┌────────
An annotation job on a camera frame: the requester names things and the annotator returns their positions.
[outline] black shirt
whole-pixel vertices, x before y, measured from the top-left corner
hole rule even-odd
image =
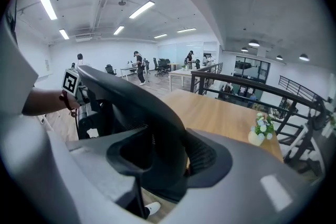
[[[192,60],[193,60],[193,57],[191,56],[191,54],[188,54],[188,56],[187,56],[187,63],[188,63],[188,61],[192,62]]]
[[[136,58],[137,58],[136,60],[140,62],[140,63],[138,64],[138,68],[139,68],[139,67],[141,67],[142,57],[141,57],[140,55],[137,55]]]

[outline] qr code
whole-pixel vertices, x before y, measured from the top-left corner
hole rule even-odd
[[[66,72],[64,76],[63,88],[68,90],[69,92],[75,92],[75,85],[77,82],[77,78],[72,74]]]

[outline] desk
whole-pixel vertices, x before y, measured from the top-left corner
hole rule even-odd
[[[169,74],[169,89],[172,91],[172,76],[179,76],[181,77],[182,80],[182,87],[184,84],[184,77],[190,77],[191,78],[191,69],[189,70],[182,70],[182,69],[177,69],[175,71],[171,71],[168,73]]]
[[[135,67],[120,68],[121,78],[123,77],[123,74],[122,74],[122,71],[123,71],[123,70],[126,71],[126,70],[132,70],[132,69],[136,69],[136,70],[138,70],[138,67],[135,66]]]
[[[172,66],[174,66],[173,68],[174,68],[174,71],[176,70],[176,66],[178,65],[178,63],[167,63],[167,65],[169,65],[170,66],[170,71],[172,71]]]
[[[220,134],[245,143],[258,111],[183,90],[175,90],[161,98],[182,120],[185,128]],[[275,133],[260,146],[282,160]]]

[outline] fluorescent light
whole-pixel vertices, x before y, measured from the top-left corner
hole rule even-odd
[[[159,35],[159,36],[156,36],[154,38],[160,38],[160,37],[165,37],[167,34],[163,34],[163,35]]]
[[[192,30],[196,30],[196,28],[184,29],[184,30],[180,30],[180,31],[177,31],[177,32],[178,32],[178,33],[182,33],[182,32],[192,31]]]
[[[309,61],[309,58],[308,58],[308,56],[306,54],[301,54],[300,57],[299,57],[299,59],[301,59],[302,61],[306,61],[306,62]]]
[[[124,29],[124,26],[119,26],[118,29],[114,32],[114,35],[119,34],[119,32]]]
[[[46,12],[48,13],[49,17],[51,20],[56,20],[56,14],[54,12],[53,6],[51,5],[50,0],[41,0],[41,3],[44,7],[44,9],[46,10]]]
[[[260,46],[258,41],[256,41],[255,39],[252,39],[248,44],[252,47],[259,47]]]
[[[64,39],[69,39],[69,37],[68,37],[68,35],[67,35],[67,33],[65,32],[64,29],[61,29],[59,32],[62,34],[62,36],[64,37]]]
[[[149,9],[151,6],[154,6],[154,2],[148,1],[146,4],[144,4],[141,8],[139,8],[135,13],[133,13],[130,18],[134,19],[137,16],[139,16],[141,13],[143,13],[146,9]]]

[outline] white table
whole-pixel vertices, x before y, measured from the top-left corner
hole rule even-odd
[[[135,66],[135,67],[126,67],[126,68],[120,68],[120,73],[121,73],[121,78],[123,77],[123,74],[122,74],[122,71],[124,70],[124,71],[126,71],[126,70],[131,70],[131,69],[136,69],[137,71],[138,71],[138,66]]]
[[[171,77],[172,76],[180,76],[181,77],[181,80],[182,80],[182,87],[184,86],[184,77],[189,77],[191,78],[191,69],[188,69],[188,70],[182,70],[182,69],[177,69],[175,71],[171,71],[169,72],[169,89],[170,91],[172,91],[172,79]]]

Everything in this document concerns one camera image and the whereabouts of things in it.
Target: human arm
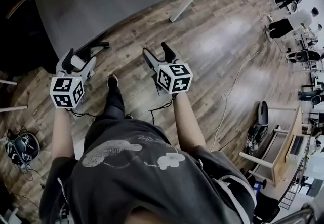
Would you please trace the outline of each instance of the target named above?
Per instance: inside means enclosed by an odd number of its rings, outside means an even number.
└────────
Restate exactly, and only, the lines from the one that holds "Everything in this" down to the last line of the material above. Omit the pictures.

Everything in this document concerns one camera image and the whereabouts of things in it.
Target: human arm
Would you please trace the outline of each instance of the target named above?
Per instance: inside means enclosed by an odd number of its rings, outside means an even number.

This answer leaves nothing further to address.